[[ RECORDS TO USE open ]]
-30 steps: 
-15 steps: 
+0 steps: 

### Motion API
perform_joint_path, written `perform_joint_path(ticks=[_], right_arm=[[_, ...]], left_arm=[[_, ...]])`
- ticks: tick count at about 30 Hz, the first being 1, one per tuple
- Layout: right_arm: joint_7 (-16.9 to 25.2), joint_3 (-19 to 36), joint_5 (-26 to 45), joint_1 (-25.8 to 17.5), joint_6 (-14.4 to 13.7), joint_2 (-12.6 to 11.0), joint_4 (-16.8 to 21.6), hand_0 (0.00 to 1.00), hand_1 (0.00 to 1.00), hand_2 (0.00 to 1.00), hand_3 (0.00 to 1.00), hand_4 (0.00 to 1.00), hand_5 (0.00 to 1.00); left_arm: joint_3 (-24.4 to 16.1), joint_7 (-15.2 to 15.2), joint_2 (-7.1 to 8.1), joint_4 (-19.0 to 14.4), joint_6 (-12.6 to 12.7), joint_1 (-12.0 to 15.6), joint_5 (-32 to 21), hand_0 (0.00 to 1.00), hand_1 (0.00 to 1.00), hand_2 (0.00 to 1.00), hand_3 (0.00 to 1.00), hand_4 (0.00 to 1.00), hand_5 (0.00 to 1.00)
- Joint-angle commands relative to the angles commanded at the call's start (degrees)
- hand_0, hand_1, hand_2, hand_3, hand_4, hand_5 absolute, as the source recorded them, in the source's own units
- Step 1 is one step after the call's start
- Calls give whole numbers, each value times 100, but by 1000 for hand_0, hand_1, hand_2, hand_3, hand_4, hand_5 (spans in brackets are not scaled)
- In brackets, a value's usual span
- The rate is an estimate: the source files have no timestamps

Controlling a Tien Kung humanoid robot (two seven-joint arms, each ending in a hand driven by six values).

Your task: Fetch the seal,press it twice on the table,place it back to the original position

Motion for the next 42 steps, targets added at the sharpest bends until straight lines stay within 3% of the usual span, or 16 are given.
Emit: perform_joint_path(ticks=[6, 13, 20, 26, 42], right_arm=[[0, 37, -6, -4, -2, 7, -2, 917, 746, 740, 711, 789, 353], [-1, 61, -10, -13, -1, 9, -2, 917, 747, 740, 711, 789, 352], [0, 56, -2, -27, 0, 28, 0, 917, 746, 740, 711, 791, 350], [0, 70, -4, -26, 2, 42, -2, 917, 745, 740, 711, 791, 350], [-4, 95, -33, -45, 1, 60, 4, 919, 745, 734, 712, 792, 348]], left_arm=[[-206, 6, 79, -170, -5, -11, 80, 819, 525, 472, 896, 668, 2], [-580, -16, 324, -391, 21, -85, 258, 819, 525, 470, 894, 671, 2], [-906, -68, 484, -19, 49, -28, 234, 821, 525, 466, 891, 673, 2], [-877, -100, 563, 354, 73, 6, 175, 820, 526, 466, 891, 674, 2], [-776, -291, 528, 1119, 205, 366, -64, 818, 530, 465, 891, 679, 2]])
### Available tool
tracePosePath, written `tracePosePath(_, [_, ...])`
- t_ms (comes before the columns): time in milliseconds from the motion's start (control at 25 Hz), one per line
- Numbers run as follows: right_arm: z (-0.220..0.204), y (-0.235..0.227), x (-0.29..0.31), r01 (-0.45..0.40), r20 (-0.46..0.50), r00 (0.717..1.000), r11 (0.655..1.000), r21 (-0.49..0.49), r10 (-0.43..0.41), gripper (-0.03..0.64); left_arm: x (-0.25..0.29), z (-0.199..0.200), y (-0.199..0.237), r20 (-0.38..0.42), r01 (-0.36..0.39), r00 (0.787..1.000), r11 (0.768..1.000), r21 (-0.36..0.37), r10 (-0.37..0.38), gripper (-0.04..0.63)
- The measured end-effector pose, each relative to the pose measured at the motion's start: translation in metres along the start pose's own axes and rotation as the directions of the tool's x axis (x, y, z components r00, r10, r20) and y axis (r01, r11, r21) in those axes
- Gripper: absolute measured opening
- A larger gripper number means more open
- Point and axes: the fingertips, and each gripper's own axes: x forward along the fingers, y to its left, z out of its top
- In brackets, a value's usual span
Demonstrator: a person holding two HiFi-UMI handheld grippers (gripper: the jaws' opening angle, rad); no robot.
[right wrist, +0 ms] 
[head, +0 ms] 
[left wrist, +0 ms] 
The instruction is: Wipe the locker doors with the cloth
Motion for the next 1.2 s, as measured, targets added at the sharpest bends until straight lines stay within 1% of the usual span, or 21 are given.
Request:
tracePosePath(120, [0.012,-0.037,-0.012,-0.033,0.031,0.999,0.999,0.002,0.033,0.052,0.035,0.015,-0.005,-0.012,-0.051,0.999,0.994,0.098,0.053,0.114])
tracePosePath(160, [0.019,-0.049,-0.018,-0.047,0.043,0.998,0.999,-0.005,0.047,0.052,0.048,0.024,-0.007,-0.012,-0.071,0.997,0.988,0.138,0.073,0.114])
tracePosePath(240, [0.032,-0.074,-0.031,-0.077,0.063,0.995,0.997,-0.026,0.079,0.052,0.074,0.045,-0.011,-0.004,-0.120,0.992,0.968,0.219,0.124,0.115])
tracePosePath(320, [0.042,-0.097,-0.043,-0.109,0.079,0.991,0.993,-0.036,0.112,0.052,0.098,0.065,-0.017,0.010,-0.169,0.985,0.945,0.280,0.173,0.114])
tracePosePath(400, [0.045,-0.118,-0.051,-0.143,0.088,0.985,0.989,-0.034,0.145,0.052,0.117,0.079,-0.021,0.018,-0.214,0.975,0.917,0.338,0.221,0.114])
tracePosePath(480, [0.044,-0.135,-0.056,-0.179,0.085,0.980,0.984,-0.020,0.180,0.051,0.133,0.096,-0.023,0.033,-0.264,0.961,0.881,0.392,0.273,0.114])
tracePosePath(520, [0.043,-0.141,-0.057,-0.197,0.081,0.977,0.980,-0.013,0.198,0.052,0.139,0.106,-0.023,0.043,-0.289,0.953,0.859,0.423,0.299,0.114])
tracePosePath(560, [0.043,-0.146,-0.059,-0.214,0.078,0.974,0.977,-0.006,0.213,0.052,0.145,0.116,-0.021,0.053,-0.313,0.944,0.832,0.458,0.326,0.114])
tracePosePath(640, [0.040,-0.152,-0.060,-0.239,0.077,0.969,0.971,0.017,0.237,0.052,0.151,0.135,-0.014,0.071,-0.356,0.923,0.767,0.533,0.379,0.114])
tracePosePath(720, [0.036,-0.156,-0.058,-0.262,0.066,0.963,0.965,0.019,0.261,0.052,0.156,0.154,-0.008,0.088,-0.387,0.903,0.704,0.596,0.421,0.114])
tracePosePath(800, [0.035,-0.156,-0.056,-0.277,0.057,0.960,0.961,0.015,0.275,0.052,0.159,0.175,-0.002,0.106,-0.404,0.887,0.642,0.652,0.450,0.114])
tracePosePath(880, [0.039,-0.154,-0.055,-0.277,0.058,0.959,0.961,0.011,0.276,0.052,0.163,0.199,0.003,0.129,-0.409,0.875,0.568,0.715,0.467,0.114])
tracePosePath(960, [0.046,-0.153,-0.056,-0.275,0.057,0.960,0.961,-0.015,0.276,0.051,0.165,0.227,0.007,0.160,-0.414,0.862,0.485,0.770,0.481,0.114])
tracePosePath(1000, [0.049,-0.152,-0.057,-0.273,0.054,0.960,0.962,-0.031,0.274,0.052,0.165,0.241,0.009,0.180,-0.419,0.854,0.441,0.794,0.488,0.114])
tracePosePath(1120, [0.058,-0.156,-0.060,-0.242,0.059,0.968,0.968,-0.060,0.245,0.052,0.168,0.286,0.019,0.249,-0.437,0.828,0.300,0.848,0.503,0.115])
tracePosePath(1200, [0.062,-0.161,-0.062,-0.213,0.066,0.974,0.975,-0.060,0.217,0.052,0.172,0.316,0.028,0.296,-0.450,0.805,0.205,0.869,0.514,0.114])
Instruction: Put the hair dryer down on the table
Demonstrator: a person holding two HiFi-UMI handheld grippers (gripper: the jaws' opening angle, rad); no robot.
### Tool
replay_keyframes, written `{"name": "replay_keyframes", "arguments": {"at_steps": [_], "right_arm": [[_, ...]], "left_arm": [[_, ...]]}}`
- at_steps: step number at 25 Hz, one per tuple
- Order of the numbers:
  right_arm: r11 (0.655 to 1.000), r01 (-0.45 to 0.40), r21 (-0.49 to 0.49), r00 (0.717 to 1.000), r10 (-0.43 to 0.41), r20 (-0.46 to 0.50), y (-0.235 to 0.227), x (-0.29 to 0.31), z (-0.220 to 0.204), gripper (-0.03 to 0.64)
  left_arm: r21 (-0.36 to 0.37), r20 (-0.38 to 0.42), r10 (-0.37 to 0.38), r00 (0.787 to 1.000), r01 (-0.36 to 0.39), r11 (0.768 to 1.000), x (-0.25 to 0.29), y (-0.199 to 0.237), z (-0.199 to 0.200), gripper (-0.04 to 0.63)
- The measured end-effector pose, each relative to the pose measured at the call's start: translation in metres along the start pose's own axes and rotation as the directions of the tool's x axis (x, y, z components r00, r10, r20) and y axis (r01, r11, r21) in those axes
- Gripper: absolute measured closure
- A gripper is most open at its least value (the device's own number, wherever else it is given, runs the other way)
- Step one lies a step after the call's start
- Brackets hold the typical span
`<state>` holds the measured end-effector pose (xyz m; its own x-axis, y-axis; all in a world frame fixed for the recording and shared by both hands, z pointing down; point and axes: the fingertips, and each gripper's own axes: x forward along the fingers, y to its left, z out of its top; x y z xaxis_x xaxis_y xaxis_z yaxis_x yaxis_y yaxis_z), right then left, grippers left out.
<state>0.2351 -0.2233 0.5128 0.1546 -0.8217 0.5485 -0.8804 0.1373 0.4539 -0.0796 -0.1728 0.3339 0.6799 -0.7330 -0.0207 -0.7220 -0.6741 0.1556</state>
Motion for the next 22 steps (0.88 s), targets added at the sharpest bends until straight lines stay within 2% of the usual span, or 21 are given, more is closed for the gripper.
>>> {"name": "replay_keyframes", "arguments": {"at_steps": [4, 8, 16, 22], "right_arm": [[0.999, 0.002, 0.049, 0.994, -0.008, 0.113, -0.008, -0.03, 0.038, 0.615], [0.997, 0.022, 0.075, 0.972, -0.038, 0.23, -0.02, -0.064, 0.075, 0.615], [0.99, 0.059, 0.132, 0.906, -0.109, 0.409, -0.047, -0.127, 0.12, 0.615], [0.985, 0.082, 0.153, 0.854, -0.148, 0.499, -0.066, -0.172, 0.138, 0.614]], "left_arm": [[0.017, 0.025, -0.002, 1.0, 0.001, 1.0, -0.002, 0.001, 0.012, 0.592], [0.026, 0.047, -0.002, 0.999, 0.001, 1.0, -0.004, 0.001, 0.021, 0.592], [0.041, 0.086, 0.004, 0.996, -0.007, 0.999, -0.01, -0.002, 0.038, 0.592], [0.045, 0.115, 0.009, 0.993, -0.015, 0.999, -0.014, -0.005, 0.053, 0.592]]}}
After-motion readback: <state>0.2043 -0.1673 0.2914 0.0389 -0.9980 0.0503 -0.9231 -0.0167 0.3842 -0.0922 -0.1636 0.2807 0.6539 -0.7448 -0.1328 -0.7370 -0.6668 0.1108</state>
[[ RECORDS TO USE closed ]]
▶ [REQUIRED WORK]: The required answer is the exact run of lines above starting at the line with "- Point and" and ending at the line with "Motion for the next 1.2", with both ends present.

▶ [RESULT OF THE EXERCISE]:
- Point and axes: the fingertips, and each gripper's own axes: x forward along the fingers, y to its left, z out of its top
- In brackets, a value's usual span
Demonstrator: a person holding two HiFi-UMI handheld grippers (gripper: the jaws' opening angle, rad); no robot.
[right wrist, +0 ms] 
[head, +0 ms] 
[left wrist, +0 ms] 
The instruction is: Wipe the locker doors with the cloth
Motion for the next 1.2 s, as measured, targets added at the sharpest bends until straight lines stay within 1% of the usual span, or 21 are given.

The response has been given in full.